At first, we tried to calculate the "reputation" of contributors and built "London-Cat", a tiny bot calculating a contributor's reputation based on merged PRs and a few other signals (example). It obviously didn't stop the spam, but it helped us figure out "who is who".
As a next step, we built an "AI sheriff" (example), which obviously closed a few legitimate PRs 🤦.
The constant flow of useless AI comments and proposals was only getting worse, turning legitimate contributors away and making us reconsider: should we stop motivating contributions with bounties? Should we stop giving fun test tasks to our job candidates?
We've decided that we need to fight back and insist on making our repo a comfortable and safe space for legitimate contributors, responsible AI users, newbies, and seasoned engineers.
Today we're blocking the ability to create issues, open PRs, and leave comments for those who didn't go through the onboarding.
Contributor onboarding, five steps to get whitelisted
Contributor onboarding, five steps to get whitelisted
It's a nuclear option, yes. It's especially sensitive for a VC-backed startup that is measured thoroughly by GitHub activity, but we have to pull the trigger: we value quality over quantity.
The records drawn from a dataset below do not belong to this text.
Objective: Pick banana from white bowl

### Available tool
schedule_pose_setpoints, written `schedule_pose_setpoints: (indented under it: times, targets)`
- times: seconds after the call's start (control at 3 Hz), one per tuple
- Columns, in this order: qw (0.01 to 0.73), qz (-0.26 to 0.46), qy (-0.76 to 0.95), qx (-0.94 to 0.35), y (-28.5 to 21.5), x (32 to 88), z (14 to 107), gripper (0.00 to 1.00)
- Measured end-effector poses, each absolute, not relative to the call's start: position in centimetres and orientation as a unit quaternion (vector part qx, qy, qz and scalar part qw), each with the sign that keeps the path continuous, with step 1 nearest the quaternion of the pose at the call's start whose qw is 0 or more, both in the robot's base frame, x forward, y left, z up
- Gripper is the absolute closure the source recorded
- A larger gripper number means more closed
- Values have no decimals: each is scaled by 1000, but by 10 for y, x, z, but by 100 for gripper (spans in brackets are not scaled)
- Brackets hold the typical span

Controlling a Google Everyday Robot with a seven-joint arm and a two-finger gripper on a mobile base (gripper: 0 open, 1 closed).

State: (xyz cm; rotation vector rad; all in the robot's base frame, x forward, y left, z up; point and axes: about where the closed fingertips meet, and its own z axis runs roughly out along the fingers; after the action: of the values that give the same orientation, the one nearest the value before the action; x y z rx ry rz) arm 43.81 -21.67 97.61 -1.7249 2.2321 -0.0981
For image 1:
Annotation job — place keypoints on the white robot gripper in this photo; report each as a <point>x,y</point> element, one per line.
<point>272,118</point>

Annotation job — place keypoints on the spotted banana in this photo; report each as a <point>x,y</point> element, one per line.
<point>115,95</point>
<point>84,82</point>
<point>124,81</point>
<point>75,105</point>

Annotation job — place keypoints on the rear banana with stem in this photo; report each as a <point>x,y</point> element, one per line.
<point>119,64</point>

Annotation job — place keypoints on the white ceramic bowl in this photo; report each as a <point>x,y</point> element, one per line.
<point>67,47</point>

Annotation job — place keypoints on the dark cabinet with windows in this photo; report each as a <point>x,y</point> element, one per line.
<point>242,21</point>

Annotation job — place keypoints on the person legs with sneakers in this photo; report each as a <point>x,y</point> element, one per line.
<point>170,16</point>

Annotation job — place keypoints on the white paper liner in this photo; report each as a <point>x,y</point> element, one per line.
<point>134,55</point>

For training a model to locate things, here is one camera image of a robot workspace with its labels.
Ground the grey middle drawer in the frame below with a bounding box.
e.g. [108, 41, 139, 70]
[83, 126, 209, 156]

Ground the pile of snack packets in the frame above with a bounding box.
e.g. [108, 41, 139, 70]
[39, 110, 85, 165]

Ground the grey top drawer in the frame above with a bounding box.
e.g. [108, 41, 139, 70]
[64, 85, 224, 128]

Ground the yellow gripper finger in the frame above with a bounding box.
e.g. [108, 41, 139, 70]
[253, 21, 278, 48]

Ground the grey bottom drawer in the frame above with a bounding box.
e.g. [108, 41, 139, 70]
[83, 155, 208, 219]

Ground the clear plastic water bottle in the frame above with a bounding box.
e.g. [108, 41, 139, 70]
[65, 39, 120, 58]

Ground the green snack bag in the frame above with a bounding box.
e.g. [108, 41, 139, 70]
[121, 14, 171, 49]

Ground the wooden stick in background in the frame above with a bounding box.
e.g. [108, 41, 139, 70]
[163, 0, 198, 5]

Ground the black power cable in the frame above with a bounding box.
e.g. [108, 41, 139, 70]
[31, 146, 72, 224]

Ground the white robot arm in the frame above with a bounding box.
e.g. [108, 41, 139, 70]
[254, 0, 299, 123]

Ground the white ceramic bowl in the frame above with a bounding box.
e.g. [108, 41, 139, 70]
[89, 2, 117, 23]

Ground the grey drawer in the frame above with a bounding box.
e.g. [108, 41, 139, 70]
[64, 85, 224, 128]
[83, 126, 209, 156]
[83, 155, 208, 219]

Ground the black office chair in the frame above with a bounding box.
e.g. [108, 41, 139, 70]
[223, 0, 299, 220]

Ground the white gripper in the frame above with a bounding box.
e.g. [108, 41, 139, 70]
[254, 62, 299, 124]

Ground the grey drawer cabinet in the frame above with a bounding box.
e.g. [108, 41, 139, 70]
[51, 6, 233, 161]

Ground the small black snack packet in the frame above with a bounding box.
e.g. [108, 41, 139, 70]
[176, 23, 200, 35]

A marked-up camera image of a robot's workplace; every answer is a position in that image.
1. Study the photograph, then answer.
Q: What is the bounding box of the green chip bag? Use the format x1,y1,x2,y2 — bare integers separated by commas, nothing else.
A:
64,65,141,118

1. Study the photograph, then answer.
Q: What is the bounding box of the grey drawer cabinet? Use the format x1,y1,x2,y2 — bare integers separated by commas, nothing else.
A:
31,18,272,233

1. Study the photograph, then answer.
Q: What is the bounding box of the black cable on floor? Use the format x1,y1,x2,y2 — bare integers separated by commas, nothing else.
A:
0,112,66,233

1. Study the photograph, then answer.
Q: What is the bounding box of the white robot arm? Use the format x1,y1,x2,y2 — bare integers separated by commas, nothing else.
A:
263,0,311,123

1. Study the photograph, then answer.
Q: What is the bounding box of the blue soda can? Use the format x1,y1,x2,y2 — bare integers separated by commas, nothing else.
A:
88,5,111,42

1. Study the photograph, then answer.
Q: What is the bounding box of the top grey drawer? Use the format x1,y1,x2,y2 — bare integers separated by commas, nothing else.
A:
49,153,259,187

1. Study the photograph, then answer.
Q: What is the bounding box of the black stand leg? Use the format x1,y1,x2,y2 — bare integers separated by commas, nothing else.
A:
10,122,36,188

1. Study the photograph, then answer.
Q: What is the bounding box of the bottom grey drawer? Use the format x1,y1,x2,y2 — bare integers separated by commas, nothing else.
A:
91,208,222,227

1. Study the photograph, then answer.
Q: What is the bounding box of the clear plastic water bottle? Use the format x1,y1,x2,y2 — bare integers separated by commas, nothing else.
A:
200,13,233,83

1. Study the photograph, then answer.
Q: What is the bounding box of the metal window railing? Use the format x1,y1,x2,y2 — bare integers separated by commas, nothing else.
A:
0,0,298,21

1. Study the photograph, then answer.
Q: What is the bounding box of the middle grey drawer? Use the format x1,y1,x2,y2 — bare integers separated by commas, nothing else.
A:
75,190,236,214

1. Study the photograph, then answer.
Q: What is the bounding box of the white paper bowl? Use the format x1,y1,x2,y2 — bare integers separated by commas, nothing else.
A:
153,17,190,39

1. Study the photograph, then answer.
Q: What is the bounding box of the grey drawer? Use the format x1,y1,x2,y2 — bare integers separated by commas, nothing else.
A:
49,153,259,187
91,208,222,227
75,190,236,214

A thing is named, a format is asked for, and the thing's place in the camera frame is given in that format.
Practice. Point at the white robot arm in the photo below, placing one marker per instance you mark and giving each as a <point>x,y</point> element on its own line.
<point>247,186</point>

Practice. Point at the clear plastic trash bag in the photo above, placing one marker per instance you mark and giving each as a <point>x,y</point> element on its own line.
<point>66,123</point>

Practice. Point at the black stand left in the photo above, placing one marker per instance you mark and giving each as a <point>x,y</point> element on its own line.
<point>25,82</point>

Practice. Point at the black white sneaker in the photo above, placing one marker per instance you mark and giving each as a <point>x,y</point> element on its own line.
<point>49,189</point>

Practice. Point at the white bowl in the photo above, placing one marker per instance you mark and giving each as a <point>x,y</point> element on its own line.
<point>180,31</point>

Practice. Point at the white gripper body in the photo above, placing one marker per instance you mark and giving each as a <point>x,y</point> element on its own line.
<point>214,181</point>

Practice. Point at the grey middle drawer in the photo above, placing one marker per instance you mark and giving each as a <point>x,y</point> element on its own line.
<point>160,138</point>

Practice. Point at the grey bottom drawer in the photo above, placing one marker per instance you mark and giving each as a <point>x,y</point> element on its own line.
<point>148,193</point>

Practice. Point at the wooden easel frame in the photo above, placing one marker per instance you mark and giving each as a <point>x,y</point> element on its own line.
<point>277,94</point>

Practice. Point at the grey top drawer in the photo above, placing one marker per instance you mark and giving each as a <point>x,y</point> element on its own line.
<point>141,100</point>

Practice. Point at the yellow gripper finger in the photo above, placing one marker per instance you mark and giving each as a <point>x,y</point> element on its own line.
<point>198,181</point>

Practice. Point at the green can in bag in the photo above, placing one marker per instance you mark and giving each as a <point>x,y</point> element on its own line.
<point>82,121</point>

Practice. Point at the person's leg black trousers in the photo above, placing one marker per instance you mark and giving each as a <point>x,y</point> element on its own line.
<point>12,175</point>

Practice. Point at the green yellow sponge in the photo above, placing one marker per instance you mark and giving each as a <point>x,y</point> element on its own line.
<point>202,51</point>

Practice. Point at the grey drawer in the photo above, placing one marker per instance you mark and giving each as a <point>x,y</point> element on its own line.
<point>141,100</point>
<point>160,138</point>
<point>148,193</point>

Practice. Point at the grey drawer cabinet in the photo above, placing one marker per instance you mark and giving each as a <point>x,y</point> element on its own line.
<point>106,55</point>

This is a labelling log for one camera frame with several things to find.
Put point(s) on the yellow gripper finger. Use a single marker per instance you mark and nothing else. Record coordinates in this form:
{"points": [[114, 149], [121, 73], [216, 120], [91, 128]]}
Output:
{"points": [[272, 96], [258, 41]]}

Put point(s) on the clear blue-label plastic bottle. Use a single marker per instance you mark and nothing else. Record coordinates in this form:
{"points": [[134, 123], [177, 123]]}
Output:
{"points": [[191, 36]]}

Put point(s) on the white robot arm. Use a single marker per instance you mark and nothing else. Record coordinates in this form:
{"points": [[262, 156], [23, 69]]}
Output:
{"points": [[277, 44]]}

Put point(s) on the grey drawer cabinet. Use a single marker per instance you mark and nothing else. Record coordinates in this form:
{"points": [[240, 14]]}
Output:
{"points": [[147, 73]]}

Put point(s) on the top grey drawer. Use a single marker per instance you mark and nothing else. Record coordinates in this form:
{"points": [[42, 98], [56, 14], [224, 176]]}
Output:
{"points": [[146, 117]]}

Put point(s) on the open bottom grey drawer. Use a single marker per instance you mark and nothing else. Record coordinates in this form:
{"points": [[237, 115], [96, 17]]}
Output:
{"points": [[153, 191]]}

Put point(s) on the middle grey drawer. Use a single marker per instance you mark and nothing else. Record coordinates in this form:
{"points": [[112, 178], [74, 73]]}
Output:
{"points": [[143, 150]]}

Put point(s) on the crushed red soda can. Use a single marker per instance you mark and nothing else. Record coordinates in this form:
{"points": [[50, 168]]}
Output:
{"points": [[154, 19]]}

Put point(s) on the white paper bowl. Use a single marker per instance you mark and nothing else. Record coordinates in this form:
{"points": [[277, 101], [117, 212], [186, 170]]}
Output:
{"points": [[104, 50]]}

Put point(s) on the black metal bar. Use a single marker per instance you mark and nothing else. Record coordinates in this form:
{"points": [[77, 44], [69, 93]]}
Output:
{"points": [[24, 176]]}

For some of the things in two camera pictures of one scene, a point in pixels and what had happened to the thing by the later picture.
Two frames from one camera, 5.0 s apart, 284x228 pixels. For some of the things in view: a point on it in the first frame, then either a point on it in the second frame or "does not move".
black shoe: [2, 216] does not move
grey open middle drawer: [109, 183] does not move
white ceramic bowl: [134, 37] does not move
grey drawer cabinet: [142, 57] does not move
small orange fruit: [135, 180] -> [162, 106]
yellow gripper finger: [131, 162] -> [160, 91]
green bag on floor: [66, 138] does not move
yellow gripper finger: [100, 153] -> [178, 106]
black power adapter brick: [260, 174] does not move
We don't value metrics pumped by AI slop.
We want Archestra to be a great piece of software that everyone can contribute to, without it being swallowed by AI bots.

Doing It in GitHub

There is no straightforward way to whitelist those who can comment or create PRs on an open source repo, so we had to hack around.
There is a setting called "Limit to prior contributors." Simple rule: if you haven't previously committed to main, you can't comment on issues or PRs.
Prior contributors setting
Prior contributors setting
The setting can't tell the difference between an AI bot and a real developer who signed up to work on a bounty. Both are "not prior contributors." Both get locked out.
GitHub defines "prior contributor" as someone whose GitHub account is the author of a commit on main. Git commits have two identity fields — author and committer — and they can be different people.
You can create a commit attributed to someone else using Git's --author flag. If the email matches their GitHub account, GitHub links the commit to their profile and grants them contributor status.
Every GitHub account has a noreply email: <id>+<username>@users.noreply.github.com. Look up the ID via the API and commit:
gh api users/their-username --jq '.id'

git commit \
  --author="their-username <ID+their-username@users.noreply.github.com>" \
  -m "chore: add their-username to external contributors"
Push to main, and they can comment immediately.
Commit attributed to external user
Commit attributed to external user
The external user shows up as the author, our account as the committer. That's all GitHub needs to consider them a prior contributor.
The full flow:
  1. Onboarding on our website with ethical AI rules and a CAPTCHA: https://archestra.ai/contributor-onboard
  2. A GitHub Action that fires on submission, looks up the user's GitHub ID, adds their handle to an EXTERNAL_CONTRIBUTORS.md file, and pushes a commit to main authored under their account.
  3. The user becomes whitelisted and gets access to the repo.

Final Words

While GitHub reports massive metric growth — a substantial part of which is AI-generated — we as an open source project team have to do the heavy lifting of cleaning up AI slop from our repository and come up with esoteric workarounds to keep the level of legitimacy of our open source audience.
Slop is not only demotivating contributors who want to spend their time doing good and have to break through the wall of noise instead, it's also bringing a substantial security risk, as it happened in the LiteLLM repo when attackers tried to steer the conversation using AI bots.
Dear community, it's time to have a serious talk about the effect AI has on open source.